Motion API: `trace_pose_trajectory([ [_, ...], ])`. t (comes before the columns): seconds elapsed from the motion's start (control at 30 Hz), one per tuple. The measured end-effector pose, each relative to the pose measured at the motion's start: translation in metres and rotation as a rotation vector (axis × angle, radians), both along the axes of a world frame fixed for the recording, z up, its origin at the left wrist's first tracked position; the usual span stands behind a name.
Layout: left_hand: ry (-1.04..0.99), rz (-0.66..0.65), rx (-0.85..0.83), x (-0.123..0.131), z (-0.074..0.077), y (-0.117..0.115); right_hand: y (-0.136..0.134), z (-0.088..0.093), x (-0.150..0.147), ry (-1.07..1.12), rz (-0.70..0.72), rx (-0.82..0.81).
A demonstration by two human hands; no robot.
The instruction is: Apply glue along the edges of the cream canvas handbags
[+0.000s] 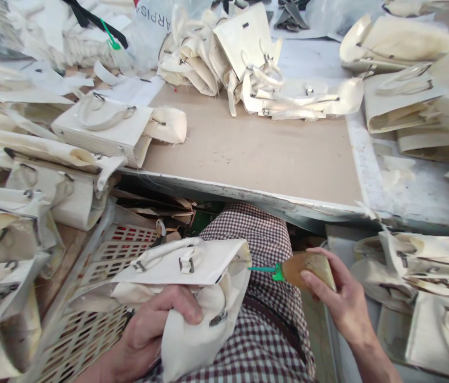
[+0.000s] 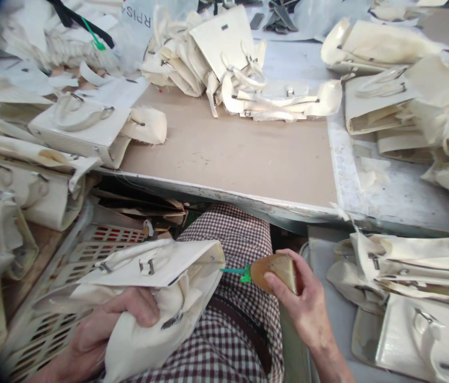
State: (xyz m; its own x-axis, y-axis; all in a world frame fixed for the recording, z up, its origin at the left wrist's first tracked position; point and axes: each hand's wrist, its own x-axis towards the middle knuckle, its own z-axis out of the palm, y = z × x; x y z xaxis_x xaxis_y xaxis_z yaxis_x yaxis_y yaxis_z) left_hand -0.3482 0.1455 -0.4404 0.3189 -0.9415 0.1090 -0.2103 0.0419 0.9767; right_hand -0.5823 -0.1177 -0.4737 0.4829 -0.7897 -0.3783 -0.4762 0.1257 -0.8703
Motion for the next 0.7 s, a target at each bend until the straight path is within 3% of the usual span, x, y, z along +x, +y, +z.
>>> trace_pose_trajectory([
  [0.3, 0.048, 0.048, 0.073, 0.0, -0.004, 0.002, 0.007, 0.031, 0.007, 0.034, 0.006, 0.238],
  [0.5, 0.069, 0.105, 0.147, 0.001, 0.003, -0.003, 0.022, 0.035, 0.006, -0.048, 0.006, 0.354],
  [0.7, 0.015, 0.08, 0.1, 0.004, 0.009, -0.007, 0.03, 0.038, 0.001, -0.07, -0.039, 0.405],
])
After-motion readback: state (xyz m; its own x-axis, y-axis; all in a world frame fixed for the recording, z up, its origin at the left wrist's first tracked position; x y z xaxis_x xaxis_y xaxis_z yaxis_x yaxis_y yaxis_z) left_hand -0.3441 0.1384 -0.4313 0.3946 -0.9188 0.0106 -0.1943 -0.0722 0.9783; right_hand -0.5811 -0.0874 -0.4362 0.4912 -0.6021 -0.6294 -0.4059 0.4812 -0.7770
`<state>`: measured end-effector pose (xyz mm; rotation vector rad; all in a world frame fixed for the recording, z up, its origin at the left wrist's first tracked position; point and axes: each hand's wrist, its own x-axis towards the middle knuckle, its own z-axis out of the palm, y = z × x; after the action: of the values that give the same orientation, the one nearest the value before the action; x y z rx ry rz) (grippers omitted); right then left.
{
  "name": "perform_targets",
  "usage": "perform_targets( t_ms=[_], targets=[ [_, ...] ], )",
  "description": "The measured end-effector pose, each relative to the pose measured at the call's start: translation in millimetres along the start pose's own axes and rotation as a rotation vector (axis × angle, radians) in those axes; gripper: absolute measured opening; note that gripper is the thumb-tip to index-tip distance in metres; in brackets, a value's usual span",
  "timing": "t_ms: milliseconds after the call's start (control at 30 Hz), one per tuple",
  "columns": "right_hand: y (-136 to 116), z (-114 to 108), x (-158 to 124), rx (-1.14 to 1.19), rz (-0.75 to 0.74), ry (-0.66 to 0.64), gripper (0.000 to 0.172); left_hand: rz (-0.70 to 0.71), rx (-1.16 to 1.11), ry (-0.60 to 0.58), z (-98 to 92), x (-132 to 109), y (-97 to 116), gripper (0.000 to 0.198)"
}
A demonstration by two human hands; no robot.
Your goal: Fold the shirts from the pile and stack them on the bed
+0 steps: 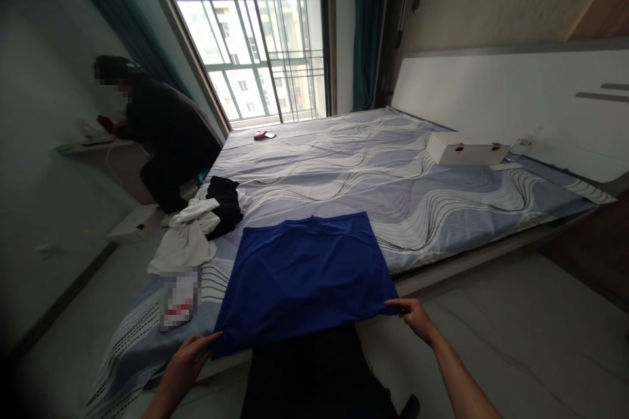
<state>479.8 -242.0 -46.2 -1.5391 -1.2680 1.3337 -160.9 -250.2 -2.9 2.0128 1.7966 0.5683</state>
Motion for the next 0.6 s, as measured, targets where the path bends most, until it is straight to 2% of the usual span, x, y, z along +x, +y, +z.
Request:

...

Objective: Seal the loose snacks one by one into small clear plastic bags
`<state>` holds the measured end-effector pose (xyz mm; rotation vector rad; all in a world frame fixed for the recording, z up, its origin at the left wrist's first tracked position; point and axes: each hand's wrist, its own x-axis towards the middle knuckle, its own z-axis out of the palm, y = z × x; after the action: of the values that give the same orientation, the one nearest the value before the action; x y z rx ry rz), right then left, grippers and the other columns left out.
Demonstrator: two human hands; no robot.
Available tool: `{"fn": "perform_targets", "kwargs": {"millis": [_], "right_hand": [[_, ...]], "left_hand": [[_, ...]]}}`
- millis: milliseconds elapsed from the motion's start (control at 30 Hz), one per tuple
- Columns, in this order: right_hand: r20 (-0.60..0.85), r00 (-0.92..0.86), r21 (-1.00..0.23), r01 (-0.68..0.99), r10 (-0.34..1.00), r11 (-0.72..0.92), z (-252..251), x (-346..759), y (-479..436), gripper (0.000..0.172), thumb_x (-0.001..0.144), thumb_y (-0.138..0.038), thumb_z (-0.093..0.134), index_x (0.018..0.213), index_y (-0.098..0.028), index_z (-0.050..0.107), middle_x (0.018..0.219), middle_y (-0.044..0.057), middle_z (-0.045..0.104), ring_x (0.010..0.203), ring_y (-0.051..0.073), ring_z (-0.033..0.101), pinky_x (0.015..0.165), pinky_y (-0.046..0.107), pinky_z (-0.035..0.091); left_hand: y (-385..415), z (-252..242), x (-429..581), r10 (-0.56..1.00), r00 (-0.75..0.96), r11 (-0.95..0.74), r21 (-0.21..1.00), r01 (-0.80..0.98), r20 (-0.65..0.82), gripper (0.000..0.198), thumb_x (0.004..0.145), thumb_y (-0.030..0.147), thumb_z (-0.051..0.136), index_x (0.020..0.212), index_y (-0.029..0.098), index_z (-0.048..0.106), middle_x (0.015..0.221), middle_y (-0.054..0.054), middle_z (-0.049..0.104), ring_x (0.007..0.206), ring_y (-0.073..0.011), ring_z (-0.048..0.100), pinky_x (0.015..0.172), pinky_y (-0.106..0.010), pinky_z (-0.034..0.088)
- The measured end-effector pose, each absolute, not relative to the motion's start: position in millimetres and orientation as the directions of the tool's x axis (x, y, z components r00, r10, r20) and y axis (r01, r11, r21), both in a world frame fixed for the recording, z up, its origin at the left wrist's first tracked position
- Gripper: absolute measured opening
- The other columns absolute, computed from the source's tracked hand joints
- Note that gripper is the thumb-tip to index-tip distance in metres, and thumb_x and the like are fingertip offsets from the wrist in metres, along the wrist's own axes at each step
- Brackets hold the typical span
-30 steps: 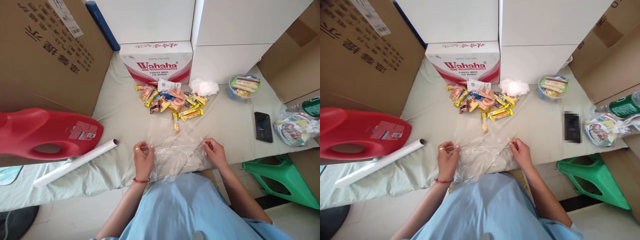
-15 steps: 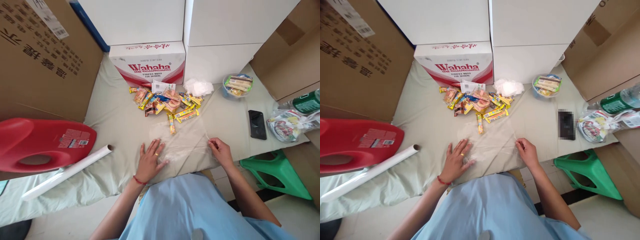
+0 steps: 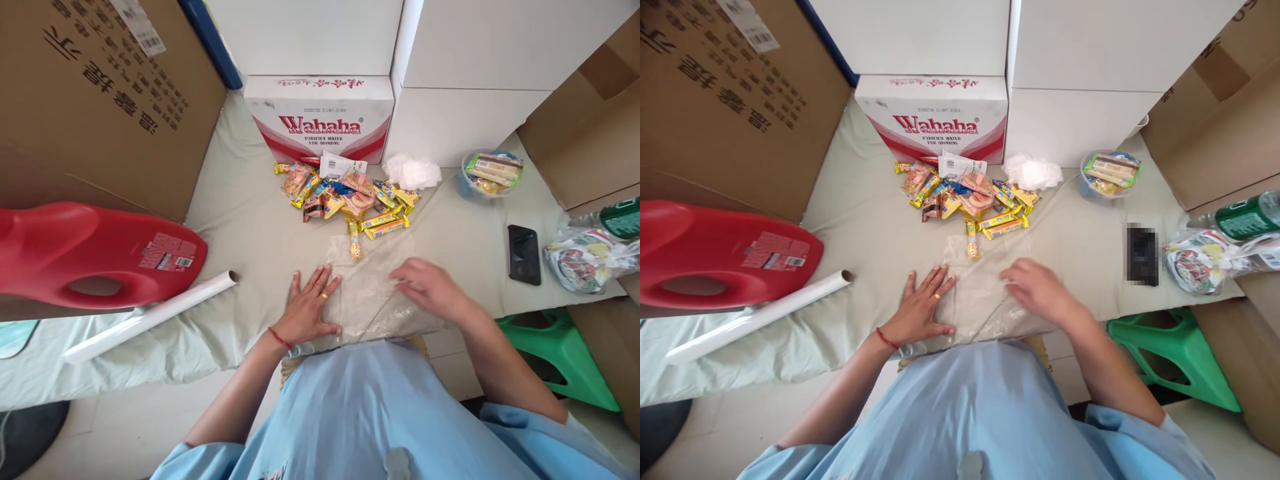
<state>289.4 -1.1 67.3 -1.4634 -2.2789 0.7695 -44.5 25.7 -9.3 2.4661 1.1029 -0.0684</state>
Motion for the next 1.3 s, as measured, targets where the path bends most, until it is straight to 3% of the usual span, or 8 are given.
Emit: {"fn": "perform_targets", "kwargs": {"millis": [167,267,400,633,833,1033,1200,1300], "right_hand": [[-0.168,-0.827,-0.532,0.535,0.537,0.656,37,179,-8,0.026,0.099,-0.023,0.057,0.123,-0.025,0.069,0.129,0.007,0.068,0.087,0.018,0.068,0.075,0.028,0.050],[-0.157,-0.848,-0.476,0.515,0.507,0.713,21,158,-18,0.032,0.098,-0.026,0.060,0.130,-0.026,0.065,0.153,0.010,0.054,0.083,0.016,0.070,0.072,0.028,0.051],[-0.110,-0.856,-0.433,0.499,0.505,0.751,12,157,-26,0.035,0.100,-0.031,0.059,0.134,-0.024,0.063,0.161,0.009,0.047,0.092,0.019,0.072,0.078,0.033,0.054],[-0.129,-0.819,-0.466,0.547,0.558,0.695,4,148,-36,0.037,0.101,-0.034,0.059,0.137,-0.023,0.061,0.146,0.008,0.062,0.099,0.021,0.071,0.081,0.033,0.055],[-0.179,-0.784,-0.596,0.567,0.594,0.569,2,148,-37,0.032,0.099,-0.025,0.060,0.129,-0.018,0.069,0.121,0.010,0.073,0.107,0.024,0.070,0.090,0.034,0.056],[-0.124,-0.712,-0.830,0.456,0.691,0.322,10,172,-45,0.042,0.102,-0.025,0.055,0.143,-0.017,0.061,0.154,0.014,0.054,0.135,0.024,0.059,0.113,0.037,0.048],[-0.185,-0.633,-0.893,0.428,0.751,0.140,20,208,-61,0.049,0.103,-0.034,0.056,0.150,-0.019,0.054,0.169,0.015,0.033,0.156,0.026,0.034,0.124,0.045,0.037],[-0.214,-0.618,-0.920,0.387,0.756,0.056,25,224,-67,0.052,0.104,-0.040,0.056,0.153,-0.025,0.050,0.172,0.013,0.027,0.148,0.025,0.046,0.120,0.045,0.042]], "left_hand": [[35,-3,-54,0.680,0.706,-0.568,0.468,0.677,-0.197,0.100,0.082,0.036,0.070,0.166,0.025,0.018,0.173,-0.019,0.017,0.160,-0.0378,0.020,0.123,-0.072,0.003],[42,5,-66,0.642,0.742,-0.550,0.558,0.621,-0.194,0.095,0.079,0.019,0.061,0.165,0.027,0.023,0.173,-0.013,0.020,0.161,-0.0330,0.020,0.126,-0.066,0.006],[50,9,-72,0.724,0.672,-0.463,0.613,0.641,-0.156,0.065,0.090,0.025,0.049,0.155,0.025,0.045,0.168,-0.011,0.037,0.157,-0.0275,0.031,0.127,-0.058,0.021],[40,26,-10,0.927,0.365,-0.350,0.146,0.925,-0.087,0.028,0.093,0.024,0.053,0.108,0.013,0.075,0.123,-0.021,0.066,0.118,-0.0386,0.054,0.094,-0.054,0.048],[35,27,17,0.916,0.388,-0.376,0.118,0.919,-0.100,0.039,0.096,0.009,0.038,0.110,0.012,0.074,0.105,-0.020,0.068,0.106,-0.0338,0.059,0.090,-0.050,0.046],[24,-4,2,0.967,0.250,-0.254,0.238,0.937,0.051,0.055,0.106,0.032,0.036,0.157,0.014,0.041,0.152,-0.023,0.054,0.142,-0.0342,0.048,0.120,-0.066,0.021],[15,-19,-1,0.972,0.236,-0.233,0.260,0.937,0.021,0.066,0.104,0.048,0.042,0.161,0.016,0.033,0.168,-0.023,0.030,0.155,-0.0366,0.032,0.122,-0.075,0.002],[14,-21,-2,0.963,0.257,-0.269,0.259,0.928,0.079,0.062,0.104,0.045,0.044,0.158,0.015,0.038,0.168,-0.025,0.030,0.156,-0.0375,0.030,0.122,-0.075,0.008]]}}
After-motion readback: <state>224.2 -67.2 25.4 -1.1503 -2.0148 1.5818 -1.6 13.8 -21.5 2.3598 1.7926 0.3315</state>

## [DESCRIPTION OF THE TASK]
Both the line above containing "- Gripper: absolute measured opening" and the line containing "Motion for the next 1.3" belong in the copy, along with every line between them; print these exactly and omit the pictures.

## [SOLUTION TO THIS EXERCISE]
- Gripper: absolute measured opening
- The other columns absolute, computed from the source's tracked hand joints
- Note that gripper is the thumb-tip to index-tip distance in metres, and thumb_x and the like are fingertip offsets from the wrist in metres, along the wrist's own axes at each step
- Brackets hold the typical span
-30 steps: 
-15 steps: 
+0 steps: 
<state>289.4 -1.1 67.3 -1.4634 -2.2789 0.7695 -44.5 25.7 -9.3 2.4661 1.1029 -0.0684</state>
Motion for the next 1.3 s, as measured, targets where the path bends most, until it is straight to 3% of the usual span, or 8 are given.

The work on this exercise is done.